We animals have other kinds of mechanoreceptors. Hair cells, indispensable for hearing and balance, rely on elaborate cilia coupled to TRP (transient receptor potential) channels in the membrane with tethers—tug on a hair, and it pulls or pushes on a structure imbedded in the membrane. The principle is the same, though, with tension between a protein and the lipids around it inducing a change in channel properties.

TRP channels have been located in complex auditory sensory cells, even though the mechanism by which ciliary vibrations (arrow pairs) lead to the iris-like opening of the channels on the side of the cilia is not clear. a, The antennal chordotonal organ of Drosophila. CM, cap-cell matrix; DC, dendritic cap; CD, ciliary dilation. Red marks the location of NAN (a TRPV-type channel subunit encoded by the Nanchung gene). b, A vertebrate hair cell. St, stereocilia; K, kinocilium; PZ, pericuticular zone. Red marks the location of TRPA1. c, Models of the vertebrate hair-cell transduction channel. Molecular identifications have transformed the biophysical trapdoor model (left) to one with a TRPA channel and a stiff cadherin-containing tip link (right). The elastic element of transduction is now assigned to the ankyrin repeats in the four (presumably) TRPA subunits (shown as coils), which are presumed to be attached to cytoskeleton and/or myosin (not shown). This current model is compatible with one in which the displacement of the channel protein, with respect to the lipid bilayer, ultimately triggers the channel conformation change, right. However, none of these models should be taken literally since we do not yet know the true composition of the transduction channel(s) and how the various channel components contact each other and the lipids.

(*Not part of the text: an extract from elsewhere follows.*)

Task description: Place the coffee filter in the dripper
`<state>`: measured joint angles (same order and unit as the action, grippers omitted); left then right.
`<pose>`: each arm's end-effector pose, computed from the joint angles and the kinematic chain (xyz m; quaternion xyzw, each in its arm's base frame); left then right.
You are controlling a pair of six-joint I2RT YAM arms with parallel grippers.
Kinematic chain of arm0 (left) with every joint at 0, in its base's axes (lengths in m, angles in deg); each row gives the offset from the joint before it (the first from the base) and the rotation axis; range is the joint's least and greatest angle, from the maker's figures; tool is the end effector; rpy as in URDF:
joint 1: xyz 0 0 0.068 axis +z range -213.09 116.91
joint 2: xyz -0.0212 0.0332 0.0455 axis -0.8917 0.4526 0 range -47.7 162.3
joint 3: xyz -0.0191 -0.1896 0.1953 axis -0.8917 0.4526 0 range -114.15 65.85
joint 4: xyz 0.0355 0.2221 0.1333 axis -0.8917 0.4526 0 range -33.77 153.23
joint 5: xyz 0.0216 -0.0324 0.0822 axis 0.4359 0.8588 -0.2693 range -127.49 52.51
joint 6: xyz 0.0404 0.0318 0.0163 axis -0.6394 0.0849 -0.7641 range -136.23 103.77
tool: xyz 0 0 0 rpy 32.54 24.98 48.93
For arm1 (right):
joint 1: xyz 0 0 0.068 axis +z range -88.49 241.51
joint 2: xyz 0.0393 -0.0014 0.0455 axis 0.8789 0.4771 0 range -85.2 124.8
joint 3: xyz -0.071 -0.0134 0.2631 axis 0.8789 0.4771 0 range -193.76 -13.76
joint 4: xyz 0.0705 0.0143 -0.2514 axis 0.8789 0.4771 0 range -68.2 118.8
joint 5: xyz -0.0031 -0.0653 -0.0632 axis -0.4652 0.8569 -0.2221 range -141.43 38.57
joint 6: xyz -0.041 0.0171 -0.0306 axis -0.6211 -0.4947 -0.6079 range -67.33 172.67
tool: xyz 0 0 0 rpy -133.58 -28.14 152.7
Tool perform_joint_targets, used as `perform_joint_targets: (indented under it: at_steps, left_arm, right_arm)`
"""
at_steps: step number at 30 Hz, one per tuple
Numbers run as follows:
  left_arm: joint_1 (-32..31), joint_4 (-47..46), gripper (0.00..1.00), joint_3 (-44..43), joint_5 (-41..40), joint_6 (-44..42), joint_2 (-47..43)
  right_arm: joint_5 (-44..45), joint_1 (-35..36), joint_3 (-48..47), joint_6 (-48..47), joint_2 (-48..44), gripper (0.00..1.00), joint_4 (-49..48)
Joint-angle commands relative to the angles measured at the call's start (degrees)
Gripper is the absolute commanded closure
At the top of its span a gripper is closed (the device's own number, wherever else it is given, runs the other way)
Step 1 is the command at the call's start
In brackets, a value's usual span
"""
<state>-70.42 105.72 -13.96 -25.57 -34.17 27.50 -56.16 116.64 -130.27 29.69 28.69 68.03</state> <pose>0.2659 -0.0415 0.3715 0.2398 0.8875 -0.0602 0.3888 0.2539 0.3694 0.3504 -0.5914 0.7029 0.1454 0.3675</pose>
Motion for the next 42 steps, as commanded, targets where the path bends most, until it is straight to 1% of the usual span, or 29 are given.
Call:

I'm feeling the keys under my fingers and seeing the screen in front of me and hearing the music on my headphones using a suite of tools derived from some primeval microbe's acquisition of sensors for dissolved nutrients and osmotic pressure. We've elaborated and refined and added new layers of complexity, but deep down we can still see echoes of our microscopic ancestors.

a, A diagram of an imaginary early cell equipped with two types of receptors that are required to sense solutes and solvents—the two ingredients of life's chemistry. The dots in the grey background represent water molecules (the solvent) and the red circles represent solutes (molecules dissolved in water). When a cell accumulates solutes, the internal water concentration is reduced and the tendency of water to enter the cell results in a turgor. Both the lock-and-key type of receptors (red) for different solutes (ligands), as well as the turgor sensors (blue) for water (the solvent), are needed for even an early cell to survive. b, A hypothetical diagram (not to be mistaken for phylogenetic trees) on the grouping of various senses that emphasizes the discrete separations of the lock-and-key type of sensing of the solutes (red) from the force-from-bilayer type of sensing of the solvent (blue).

Some people seem to think the linkage to our history demeaning, and take offense at being found similar to an ape. Personally, I find it uplifting and wonderful to see our unity with bacteria, fungi, worms, jellyfish, herps, and fish. What I love about biology is the way it binds us closer and closer to the world around us, and shows us over and over again that we're part of this place.

Kung C (2005) A possible unifying principle for mechanosensation. Nature 436:647-654.